Born in North Carolina, Short grew up in Portsmouth, Virginia and attended I. C. Norcom High School. He graduated from Virginia State College with a B.S. degree in education in 1962. Short later earned a master's degree in business management from the New York Institute of Technology.

Short was commissioned through the Army ROTC program. After several Army Signal Corps assignments, he served as executive officer of a signal battalion in Europe. Short was then sent to South Vietnam in 1967 and again in 1972.

As a brigadier general, Short served as commander of U.S. Army Information Systems Management Activity (ISMA) at Fort Monmouth, New Jersey.
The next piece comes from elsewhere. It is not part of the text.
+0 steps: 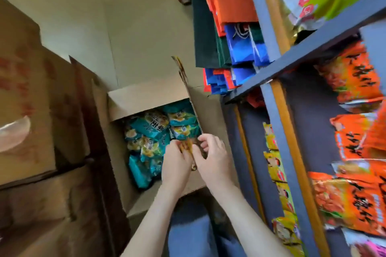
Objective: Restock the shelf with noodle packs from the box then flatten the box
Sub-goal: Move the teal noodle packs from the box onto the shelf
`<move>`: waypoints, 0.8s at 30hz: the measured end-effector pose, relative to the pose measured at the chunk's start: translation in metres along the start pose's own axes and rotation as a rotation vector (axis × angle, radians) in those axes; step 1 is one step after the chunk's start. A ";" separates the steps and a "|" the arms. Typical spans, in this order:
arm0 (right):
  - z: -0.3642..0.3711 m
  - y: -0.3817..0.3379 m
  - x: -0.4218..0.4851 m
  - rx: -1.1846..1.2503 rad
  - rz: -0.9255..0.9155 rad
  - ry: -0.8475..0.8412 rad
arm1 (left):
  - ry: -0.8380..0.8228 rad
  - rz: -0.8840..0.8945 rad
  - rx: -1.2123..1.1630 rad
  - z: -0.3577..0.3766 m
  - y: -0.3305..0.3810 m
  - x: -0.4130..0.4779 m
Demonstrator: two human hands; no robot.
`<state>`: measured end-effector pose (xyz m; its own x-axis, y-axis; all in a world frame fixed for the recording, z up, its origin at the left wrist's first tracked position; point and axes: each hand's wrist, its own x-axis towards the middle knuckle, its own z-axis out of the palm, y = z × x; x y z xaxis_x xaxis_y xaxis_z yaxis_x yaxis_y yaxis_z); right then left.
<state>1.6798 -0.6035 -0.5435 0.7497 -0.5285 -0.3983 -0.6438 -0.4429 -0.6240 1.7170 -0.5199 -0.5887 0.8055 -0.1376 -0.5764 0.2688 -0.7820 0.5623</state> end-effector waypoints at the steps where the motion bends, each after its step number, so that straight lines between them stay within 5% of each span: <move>1: 0.026 0.016 0.007 -0.008 0.081 -0.076 | -0.011 -0.062 0.063 0.005 -0.022 0.016; 4: 0.088 0.056 0.023 0.019 0.309 -0.255 | -0.065 -0.344 0.046 0.028 -0.094 0.069; 10: 0.143 0.106 0.042 0.075 0.423 -0.444 | -0.060 -0.951 -0.804 0.078 -0.189 0.154; 14: 0.143 0.127 0.053 0.097 0.463 -0.451 | -0.007 -0.997 -0.997 0.108 -0.212 0.190; 19: 0.134 0.129 0.065 0.151 0.516 -0.476 | 0.189 -1.110 -0.966 0.120 -0.232 0.201; 24: 0.120 0.109 0.061 0.239 0.551 -0.462 | 0.170 -1.112 -1.120 0.105 -0.199 0.176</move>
<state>1.6743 -0.5969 -0.7166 0.3508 -0.2471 -0.9033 -0.9327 -0.0058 -0.3606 1.7494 -0.4529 -0.8641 -0.0233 0.3000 -0.9536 0.9140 0.3929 0.1013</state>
In July 1986, he became deputy commander of the U.S. Army Information Systems Engineering Command (ISEC) and then assumed command in September 1987. Promoted to major general in September 1988, Short was made deputy commander of the U.S. Army Information Systems Command.

Promoted to lieutenant general in June 1990, Short became the commanding officer of the Information Systems Command. After that, he served as director of the Defense Information Systems Agency from August 1991 to July 1994.

Short has been conferred honorary doctorates by Charles H. Mason University in San Diego and by his alma mater Virginia State University.